## Work task
What you return must be the lines of the data that hold the word "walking".

## Dataset extract
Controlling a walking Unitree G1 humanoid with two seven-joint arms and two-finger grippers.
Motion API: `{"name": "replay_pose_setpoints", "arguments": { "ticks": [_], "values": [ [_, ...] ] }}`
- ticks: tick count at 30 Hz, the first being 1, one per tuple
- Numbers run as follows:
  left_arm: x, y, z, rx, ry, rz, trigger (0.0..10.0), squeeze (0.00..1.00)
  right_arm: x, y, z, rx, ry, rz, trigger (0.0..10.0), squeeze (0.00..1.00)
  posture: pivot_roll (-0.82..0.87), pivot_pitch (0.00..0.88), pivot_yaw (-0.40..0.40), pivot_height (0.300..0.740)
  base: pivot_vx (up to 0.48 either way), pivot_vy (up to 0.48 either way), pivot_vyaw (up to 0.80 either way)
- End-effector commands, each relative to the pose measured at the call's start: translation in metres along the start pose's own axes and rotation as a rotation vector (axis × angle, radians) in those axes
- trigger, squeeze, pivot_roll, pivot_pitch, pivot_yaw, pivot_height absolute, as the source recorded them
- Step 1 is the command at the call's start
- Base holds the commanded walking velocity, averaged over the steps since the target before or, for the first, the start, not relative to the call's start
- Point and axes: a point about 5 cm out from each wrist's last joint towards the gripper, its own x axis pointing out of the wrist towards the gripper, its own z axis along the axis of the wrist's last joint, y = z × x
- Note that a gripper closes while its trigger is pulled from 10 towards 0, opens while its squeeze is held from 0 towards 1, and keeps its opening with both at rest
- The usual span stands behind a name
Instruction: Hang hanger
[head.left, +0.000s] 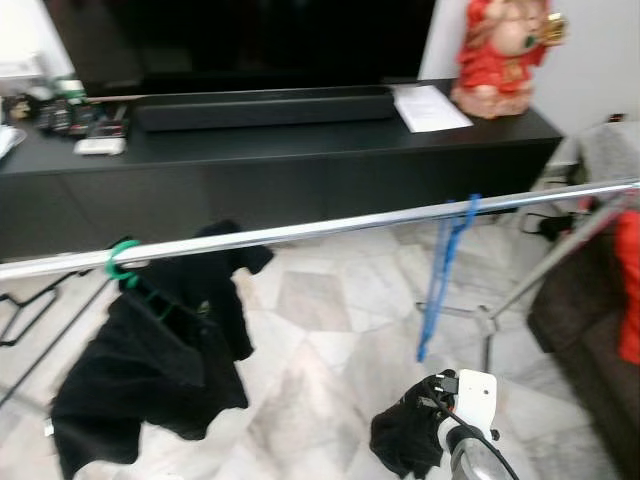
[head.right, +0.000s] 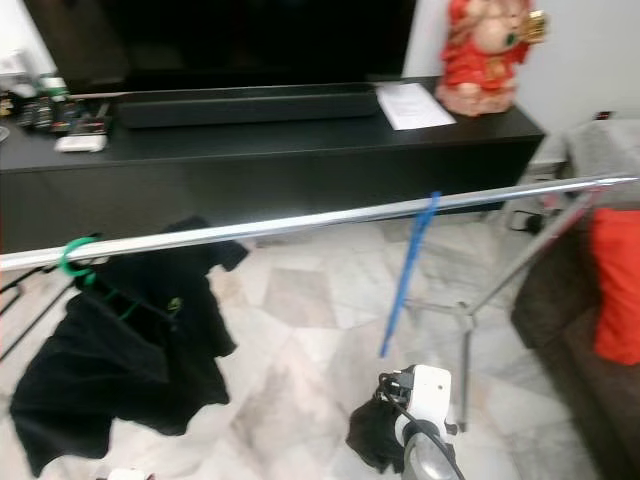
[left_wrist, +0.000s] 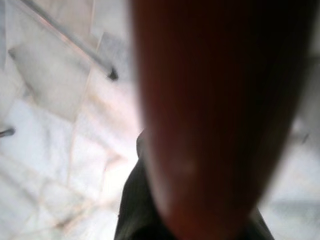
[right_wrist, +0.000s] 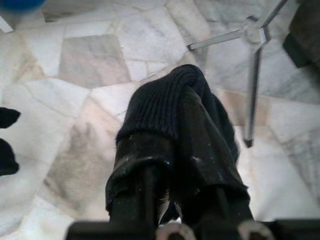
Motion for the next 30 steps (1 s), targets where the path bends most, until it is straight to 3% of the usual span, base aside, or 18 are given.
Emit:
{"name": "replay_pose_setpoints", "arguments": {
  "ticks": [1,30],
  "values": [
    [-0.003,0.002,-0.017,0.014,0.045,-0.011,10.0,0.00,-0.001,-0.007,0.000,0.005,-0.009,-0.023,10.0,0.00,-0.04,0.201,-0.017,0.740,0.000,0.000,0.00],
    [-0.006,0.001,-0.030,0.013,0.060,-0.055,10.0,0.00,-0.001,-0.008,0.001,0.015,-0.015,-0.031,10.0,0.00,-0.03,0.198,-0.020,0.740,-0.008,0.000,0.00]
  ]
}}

## Task response
Controlling a walking Unitree G1 humanoid with two seven-joint arms and two-finger grippers.
- Base holds the commanded walking velocity, averaged over the steps since the target before or, for the first, the start, not relative to the call's start

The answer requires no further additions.